Task brief — The required result is the number of lines in this material containing the word "document". Write that number and no other text.

Provided material —

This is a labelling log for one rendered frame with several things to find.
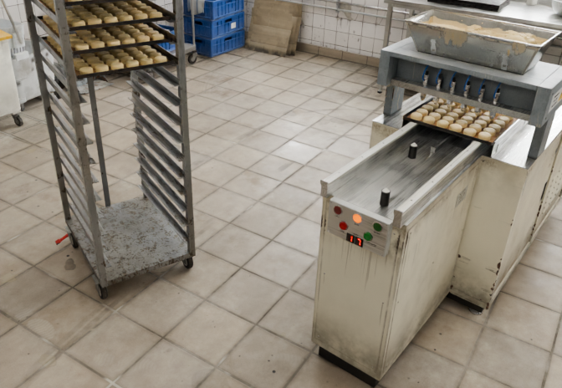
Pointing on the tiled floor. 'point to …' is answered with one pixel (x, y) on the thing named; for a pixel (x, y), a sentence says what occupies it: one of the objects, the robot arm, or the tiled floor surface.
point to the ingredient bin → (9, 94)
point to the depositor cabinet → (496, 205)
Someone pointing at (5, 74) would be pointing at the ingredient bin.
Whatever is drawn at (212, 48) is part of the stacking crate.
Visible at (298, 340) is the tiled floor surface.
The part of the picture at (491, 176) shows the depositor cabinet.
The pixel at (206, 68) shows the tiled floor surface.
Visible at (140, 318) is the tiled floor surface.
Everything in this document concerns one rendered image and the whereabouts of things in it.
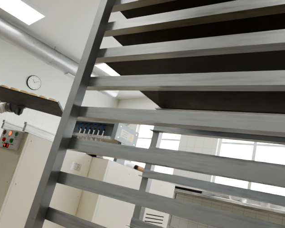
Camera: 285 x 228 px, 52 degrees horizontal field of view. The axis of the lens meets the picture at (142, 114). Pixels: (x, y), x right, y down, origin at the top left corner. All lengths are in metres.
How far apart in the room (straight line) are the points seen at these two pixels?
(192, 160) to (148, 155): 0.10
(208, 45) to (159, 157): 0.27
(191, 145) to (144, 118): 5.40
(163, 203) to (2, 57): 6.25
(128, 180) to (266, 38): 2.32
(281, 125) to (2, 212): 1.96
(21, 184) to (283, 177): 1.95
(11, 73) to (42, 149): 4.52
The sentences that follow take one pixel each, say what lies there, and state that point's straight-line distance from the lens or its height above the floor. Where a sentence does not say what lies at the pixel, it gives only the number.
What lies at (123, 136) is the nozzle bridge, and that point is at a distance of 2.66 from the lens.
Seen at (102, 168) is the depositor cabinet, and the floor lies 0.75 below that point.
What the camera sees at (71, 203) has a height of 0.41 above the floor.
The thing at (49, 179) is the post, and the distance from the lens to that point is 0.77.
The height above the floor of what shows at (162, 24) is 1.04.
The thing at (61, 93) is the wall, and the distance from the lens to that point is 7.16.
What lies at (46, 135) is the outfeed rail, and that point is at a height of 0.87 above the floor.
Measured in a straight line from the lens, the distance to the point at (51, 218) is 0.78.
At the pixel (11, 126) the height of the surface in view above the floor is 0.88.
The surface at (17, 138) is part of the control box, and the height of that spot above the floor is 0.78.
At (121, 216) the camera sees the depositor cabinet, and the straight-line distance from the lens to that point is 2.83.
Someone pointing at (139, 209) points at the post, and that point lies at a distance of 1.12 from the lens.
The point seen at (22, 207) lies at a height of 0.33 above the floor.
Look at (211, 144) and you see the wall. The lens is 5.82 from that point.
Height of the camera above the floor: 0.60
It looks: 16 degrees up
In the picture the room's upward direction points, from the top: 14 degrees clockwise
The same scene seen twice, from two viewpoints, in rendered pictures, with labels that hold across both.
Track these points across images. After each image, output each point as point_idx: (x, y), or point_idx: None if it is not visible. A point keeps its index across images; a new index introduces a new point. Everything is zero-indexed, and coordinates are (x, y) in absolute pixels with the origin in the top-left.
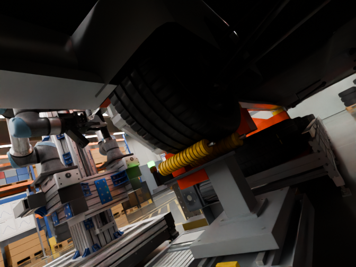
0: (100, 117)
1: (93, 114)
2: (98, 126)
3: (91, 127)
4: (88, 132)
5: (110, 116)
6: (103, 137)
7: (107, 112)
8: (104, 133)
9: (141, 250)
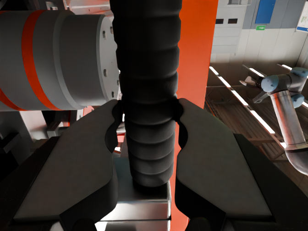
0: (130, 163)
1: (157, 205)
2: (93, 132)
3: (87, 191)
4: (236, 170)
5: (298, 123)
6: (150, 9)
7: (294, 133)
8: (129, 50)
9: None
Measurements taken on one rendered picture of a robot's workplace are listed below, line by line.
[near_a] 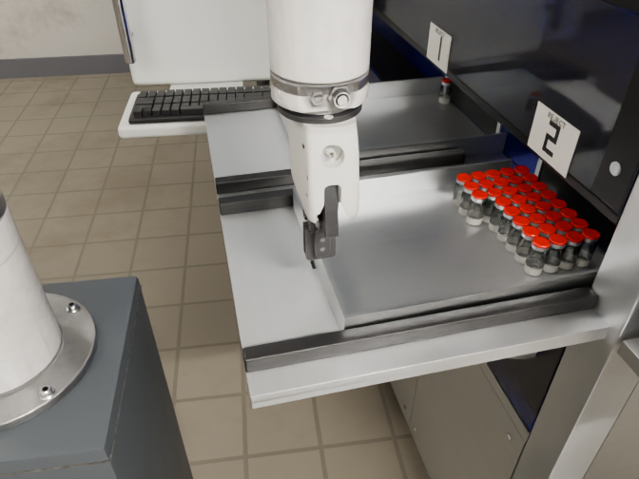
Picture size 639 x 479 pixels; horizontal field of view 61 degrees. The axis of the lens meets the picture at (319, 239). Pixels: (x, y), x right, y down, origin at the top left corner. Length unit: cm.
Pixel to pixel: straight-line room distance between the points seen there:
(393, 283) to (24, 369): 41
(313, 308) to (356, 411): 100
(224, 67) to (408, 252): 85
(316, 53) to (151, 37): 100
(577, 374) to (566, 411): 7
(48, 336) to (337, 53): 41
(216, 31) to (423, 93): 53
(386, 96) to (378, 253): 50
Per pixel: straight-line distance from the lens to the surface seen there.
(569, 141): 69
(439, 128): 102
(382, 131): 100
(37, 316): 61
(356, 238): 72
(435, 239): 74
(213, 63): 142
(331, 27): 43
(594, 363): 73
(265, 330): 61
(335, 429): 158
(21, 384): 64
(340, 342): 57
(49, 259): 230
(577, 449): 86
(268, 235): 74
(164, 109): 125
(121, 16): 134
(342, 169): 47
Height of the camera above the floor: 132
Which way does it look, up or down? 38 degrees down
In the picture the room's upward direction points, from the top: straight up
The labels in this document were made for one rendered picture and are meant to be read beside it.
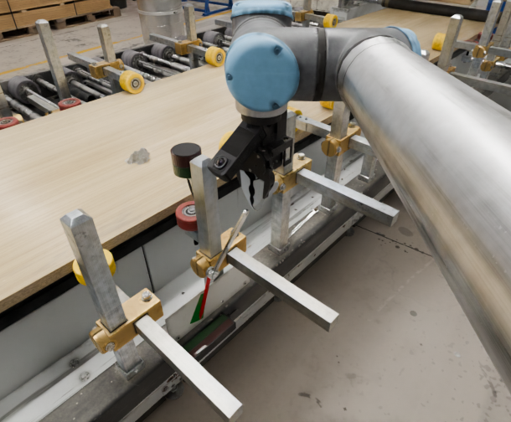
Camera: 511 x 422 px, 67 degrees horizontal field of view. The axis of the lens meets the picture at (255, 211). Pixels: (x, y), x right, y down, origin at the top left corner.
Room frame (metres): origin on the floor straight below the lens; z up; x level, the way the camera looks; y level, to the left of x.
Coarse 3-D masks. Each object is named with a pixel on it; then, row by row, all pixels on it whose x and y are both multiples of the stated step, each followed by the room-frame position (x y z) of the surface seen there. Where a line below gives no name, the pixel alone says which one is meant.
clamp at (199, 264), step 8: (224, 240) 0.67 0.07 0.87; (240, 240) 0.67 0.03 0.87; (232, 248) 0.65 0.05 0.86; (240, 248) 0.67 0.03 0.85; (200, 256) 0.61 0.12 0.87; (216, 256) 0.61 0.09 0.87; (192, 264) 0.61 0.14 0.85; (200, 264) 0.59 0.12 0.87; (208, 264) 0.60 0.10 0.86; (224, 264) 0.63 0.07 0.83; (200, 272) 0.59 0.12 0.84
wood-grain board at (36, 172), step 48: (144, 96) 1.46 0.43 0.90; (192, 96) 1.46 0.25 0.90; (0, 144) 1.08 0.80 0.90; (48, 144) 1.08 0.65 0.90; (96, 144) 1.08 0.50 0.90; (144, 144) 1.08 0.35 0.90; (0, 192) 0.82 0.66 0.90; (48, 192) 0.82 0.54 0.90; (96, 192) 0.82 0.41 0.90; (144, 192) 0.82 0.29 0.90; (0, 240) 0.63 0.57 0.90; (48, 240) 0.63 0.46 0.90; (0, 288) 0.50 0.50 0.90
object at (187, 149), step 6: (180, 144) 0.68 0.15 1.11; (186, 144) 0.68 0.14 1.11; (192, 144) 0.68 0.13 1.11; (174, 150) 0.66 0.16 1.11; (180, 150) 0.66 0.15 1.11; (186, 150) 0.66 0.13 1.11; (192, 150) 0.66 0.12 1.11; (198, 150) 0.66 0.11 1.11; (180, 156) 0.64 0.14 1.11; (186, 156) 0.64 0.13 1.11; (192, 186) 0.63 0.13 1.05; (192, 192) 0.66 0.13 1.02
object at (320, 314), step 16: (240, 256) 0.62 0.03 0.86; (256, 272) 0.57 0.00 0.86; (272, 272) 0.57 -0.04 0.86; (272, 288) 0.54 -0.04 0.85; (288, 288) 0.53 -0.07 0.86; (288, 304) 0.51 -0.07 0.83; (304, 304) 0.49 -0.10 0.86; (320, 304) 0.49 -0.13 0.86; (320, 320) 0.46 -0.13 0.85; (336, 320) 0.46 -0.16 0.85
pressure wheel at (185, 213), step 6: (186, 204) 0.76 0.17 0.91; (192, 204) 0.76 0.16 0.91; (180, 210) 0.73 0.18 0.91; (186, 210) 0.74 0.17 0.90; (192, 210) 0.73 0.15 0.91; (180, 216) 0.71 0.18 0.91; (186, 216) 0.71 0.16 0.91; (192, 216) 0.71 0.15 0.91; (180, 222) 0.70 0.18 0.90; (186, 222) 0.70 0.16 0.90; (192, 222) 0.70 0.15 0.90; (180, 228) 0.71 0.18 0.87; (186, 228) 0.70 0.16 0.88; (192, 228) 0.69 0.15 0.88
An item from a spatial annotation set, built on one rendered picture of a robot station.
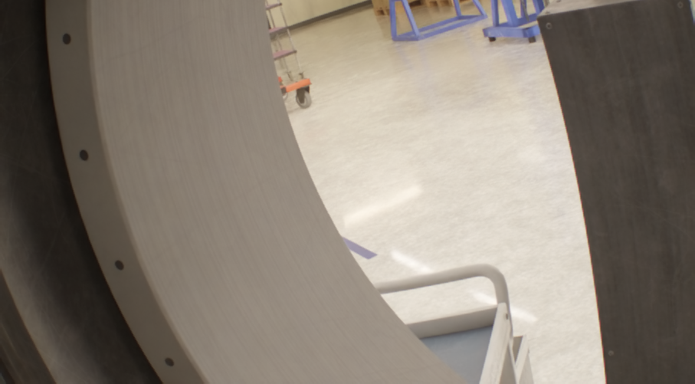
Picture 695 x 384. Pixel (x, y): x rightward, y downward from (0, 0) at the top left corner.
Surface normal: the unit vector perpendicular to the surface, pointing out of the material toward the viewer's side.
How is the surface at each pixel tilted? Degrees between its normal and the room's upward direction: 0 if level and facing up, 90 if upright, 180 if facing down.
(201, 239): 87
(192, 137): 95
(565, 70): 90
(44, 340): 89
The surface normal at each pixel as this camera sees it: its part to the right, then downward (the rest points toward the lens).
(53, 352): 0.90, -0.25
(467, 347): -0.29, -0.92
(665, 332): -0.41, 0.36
--
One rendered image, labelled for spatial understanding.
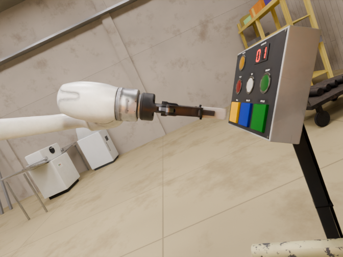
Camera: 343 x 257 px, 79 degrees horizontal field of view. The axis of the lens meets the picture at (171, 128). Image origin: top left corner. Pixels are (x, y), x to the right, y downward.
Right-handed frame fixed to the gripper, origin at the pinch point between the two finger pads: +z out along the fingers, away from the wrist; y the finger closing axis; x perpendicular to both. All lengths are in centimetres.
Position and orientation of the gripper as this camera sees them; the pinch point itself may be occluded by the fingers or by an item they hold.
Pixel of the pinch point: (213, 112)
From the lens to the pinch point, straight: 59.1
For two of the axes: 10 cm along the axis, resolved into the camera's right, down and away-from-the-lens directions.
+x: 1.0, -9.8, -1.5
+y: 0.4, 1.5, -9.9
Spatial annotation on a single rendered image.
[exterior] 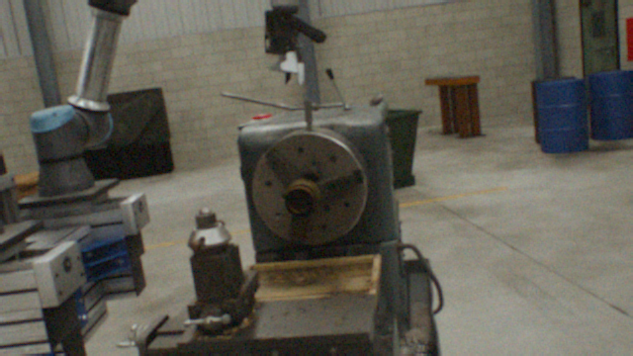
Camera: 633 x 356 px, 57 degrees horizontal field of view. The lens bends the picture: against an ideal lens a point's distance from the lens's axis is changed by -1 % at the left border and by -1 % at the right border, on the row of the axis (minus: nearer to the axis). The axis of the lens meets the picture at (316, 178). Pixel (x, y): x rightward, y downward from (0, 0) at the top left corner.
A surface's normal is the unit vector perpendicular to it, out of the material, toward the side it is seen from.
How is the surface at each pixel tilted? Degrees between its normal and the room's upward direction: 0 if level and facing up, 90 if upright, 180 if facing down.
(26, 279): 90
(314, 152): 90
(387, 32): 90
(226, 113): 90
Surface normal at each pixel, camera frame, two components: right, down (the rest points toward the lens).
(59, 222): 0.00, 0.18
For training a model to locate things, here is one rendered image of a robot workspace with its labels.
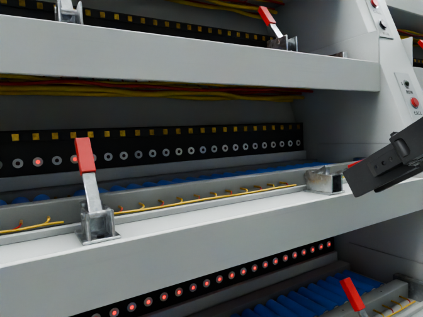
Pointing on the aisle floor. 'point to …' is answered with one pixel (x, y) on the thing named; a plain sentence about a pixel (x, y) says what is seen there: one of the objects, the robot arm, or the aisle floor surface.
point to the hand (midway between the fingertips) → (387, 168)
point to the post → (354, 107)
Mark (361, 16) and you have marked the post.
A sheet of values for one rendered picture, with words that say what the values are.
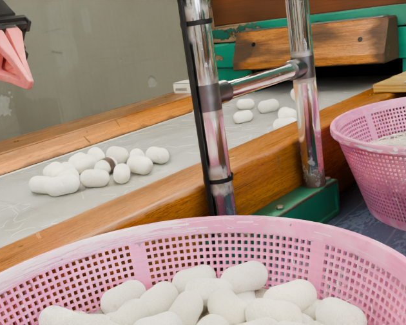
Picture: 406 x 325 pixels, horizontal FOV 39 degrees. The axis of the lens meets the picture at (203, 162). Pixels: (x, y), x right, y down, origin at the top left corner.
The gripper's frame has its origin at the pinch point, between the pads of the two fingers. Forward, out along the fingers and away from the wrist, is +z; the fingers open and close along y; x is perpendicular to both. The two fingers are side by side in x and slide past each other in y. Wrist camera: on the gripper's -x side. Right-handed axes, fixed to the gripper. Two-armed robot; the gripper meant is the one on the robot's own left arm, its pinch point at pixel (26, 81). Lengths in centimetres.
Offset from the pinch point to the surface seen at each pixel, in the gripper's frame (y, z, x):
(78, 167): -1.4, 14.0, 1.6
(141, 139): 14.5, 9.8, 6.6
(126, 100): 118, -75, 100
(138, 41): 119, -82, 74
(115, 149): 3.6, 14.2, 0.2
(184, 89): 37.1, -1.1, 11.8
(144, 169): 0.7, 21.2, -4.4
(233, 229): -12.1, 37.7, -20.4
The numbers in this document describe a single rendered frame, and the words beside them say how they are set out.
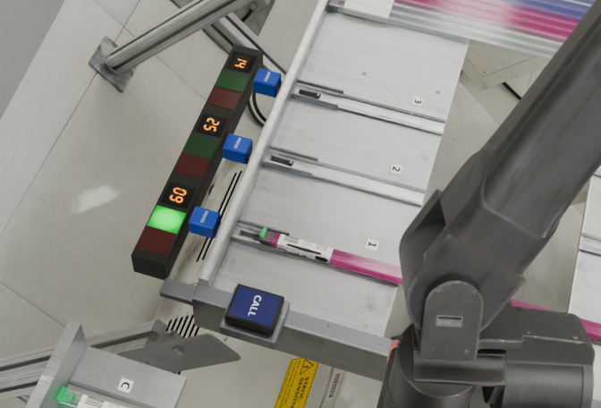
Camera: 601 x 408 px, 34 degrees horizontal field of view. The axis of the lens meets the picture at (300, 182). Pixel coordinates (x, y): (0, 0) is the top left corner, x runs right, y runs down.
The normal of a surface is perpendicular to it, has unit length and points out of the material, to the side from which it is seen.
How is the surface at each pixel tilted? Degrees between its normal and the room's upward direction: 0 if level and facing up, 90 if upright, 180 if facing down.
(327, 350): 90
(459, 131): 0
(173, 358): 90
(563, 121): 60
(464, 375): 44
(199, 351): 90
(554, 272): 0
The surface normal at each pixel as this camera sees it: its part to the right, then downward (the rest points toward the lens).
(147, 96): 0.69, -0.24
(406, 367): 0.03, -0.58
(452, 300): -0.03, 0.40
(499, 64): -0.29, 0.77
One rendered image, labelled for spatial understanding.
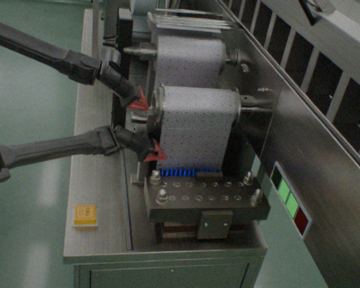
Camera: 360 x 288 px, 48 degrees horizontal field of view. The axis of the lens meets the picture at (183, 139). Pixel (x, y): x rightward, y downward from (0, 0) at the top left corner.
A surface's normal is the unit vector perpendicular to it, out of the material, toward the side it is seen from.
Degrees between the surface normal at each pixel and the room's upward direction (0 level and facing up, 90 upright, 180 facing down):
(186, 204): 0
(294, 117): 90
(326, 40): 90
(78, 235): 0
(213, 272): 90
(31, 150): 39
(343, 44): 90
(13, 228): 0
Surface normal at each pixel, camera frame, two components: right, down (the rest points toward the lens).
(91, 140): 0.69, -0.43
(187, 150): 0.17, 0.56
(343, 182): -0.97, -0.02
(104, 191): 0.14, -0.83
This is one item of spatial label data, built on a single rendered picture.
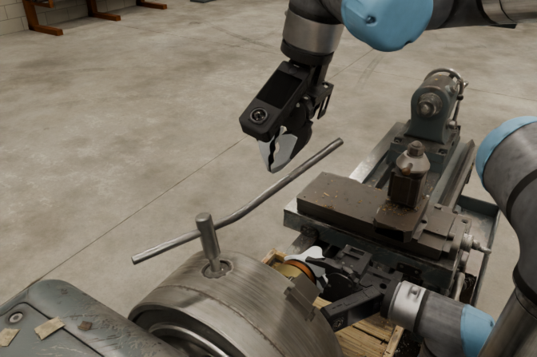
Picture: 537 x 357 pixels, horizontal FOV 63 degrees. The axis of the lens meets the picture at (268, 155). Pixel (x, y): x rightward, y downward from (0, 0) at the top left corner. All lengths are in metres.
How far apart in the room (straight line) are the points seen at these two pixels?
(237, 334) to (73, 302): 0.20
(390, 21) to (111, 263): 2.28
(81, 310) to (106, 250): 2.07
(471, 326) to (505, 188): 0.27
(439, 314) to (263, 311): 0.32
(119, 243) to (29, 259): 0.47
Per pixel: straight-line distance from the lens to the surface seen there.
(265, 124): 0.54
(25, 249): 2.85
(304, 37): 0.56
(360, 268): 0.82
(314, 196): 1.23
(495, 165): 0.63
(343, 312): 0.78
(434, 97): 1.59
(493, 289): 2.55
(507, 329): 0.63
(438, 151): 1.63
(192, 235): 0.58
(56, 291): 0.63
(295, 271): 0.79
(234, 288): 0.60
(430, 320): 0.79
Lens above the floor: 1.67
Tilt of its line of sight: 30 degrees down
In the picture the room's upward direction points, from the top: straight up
--
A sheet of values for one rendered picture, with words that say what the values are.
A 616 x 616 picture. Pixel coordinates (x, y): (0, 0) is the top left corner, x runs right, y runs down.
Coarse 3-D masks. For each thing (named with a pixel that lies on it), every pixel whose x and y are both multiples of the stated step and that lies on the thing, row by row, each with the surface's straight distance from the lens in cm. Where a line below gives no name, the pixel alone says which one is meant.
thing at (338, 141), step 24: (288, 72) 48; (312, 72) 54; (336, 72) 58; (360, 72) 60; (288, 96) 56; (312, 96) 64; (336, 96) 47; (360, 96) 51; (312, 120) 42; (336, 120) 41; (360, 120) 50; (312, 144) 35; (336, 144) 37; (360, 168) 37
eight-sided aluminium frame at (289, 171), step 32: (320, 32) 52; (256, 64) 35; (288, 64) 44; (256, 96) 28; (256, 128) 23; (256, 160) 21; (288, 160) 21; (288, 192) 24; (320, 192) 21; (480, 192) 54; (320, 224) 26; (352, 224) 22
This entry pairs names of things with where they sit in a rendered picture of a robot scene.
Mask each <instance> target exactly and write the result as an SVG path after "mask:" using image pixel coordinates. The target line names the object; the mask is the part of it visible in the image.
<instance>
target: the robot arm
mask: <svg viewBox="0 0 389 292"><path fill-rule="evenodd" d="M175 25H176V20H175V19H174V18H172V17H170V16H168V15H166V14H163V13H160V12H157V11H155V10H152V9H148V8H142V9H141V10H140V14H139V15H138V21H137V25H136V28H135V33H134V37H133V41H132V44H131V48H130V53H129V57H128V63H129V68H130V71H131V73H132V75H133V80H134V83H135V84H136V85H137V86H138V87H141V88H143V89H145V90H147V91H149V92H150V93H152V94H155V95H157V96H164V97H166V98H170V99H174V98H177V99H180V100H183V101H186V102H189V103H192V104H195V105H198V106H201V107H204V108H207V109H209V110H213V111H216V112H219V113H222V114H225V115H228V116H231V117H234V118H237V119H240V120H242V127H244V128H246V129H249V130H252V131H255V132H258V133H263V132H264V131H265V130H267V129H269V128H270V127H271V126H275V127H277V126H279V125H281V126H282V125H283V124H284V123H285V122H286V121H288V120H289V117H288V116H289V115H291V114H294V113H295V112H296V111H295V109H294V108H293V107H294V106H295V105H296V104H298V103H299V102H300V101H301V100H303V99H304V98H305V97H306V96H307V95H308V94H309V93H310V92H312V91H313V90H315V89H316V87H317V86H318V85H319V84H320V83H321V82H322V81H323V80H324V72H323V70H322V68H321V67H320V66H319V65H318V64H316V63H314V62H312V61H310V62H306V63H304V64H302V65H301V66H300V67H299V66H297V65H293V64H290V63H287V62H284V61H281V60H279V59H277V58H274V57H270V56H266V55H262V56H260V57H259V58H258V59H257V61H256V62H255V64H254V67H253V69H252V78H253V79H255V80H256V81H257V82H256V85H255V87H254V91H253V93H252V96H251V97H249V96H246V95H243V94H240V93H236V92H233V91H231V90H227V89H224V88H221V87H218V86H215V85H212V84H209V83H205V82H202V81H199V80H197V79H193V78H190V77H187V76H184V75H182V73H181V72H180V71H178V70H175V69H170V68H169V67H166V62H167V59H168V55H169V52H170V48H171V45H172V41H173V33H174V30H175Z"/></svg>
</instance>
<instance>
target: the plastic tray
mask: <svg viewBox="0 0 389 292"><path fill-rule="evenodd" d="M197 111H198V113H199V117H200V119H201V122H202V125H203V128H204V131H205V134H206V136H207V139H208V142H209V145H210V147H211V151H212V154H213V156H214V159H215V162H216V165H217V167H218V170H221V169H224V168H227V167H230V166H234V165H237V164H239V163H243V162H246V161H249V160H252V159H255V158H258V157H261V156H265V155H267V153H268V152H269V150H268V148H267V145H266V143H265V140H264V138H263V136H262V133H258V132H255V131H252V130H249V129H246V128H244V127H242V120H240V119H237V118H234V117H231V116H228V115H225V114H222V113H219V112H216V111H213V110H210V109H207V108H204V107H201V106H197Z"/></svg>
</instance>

Answer section — 3